### What to work on
If a line of the data below contains the string "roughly", copy it into your answer.
═══ Available data ═══
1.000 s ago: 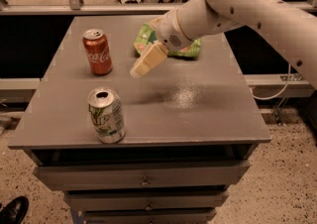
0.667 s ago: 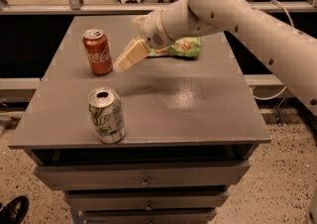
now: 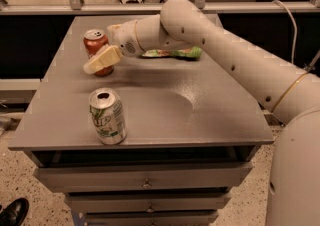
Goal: Knock coke can over
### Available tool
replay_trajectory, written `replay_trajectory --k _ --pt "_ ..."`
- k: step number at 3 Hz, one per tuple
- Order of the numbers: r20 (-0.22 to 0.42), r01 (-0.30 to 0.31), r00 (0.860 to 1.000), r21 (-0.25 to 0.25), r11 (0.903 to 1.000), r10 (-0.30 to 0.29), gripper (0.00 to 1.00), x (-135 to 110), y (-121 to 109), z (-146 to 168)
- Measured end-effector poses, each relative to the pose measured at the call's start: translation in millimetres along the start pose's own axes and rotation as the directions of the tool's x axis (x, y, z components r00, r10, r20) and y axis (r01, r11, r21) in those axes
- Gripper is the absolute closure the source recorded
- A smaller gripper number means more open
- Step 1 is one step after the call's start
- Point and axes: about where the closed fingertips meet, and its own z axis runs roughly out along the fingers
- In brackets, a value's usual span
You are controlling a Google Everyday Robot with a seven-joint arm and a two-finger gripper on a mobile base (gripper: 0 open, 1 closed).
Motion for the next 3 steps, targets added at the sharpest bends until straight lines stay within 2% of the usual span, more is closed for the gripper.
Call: replay_trajectory --k 1,2,3 --pt "0.026 -0.06 0.998 -0.043 0.9973 0.061 0.34 5 9 15" --pt "0.034 -0.095 0.995 -0.056 0.9939 0.097 0.57 10 13 15" --pt "0.037 -0.11 0.993 -0.024 0.9936 0.111 0.8 8 9 -14"
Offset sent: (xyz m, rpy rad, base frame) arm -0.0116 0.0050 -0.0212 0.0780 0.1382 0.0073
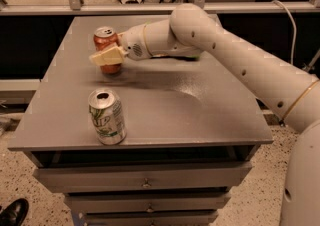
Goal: Knock coke can over
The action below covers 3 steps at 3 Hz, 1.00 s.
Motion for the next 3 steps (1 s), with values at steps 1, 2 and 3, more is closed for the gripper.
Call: replay_trajectory --k 1,2,3 --pt "-0.064 0.036 0.998 0.084 0.9958 -0.03 1.0 -15 -12 -69" --pt "-0.207 0.059 0.978 0.1 0.9932 -0.038 1.0 -9 -23 -115" --pt "-0.368 0.067 0.929 0.061 0.9959 -0.04 1.0 18 -27 -139"
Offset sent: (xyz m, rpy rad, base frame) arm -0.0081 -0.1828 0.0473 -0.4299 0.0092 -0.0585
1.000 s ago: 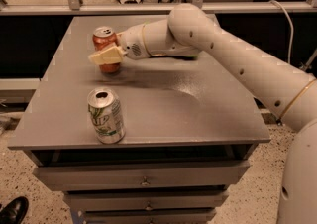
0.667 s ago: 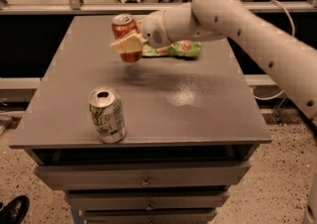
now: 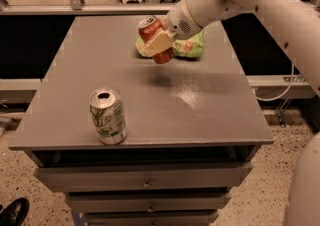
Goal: Knock coke can over
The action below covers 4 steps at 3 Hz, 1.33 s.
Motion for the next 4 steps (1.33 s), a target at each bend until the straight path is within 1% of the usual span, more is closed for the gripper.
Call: replay_trajectory --k 1,2,3,4 --pt "-0.236 0.032 0.97 -0.134 0.9904 -0.063 1.0 45 25 3" --pt "-0.337 0.048 0.934 -0.214 0.9756 -0.12 1.0 62 41 11" --pt "-0.337 0.048 0.934 -0.214 0.9756 -0.12 0.85 58 41 7" --pt "-0.337 0.048 0.934 -0.215 0.9755 -0.12 0.62 57 41 7"
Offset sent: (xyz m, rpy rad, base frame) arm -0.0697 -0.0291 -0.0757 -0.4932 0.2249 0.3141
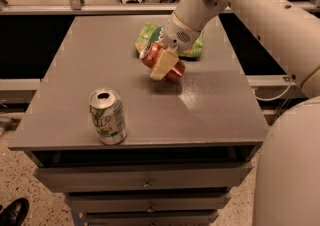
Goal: Knock coke can over
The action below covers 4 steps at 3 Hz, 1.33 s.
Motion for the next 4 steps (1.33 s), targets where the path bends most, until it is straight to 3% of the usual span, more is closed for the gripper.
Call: replay_trajectory --k 2,3,4 --pt "-0.035 0.031 0.999 -0.025 0.9992 -0.032 0.15 -4 4 9" --pt "-0.091 0.085 0.992 -0.068 0.9941 -0.091 0.0 -10 9 25" --pt "-0.133 0.126 0.981 -0.101 0.9868 -0.139 0.0 -14 13 37"
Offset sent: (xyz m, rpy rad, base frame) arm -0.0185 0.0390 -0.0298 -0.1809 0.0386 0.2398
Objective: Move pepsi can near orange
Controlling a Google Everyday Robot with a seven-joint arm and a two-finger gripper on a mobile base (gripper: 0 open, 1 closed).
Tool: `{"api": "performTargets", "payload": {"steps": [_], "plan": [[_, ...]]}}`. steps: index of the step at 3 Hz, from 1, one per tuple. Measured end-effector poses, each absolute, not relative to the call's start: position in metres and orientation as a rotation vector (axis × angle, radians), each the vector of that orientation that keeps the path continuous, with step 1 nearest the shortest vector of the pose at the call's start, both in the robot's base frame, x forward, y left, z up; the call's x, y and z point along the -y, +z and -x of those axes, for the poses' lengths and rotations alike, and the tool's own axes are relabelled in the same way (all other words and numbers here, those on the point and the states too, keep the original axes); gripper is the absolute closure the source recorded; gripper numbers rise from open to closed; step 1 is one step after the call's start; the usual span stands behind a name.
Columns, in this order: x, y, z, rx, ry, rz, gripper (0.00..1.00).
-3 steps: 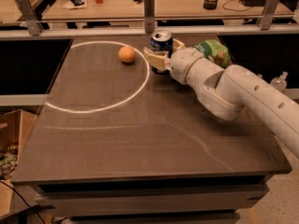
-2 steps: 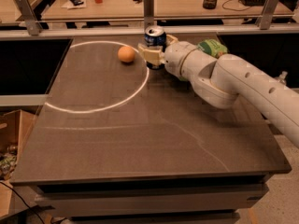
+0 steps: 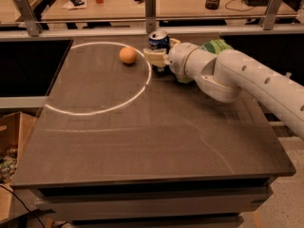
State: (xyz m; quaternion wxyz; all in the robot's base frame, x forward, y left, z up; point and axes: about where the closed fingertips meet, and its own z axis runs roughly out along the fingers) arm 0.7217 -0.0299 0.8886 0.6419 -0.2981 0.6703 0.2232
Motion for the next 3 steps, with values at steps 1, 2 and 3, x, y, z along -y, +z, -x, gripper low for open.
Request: {"api": "performTargets", "payload": {"steps": [1,2,3], "plan": [[0.027,0.88,-0.732,-1.536,0.509,0.695,1.0],[0.022,0.88,-0.742,-1.524,0.507,0.701,1.0],[0.015,0.88,-0.748,-1.522,0.519,0.713,1.0]]}}
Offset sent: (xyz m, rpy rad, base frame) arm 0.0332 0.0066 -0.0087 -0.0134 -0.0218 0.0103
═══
### Reply to the exercise
- Point and axes: about where the closed fingertips meet, and its own z axis runs roughly out along the fingers
State: (xyz m; quaternion wxyz; all in the robot's base frame, x forward, y left, z up; point and axes: about where the closed fingertips meet, and its own z axis runs roughly out along the fingers) arm 0.7217 -0.0299 0.8886 0.6419 -0.2981 0.6703 0.2232

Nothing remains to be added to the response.